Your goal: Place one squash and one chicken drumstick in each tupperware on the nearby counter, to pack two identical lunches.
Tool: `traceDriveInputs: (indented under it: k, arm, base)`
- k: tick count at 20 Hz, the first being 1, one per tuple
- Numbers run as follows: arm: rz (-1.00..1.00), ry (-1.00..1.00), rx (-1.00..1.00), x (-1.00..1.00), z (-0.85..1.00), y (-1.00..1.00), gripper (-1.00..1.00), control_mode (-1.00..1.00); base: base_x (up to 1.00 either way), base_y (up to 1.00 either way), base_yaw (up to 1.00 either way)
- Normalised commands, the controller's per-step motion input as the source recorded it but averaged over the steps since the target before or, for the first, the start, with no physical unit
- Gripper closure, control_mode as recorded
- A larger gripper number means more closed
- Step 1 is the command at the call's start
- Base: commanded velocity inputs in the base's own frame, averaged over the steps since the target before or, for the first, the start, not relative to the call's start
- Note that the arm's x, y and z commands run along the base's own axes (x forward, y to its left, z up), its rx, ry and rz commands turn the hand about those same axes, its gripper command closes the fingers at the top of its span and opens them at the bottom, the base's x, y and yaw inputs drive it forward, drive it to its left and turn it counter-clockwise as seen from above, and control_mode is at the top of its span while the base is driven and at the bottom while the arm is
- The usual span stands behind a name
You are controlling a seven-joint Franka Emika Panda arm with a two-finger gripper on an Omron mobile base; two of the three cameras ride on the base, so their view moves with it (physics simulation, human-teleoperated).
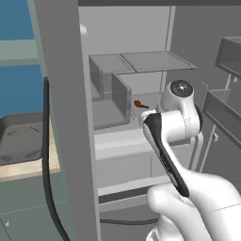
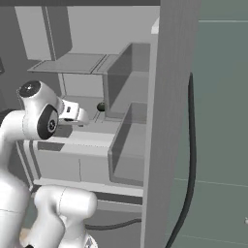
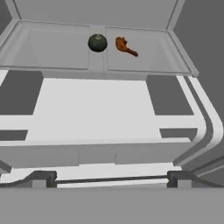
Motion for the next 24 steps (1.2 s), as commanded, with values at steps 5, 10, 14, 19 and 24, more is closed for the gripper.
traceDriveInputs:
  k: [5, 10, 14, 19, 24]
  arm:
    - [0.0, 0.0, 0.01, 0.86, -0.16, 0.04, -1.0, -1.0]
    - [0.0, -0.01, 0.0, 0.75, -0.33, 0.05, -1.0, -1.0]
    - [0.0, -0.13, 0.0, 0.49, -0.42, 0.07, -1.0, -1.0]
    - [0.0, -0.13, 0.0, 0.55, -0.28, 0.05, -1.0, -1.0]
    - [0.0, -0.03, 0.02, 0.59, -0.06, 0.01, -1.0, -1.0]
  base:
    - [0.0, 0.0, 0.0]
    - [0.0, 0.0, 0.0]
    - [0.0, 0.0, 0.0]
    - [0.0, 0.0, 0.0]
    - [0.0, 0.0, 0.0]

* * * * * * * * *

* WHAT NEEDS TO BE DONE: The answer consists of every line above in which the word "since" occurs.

* ANSWER AREA:
- Normalised commands, the controller's per-step motion input as the source recorded it but averaged over the steps since the target before or, for the first, the start, with no physical unit
- Base: commanded velocity inputs in the base's own frame, averaged over the steps since the target before or, for the first, the start, not relative to the call's start

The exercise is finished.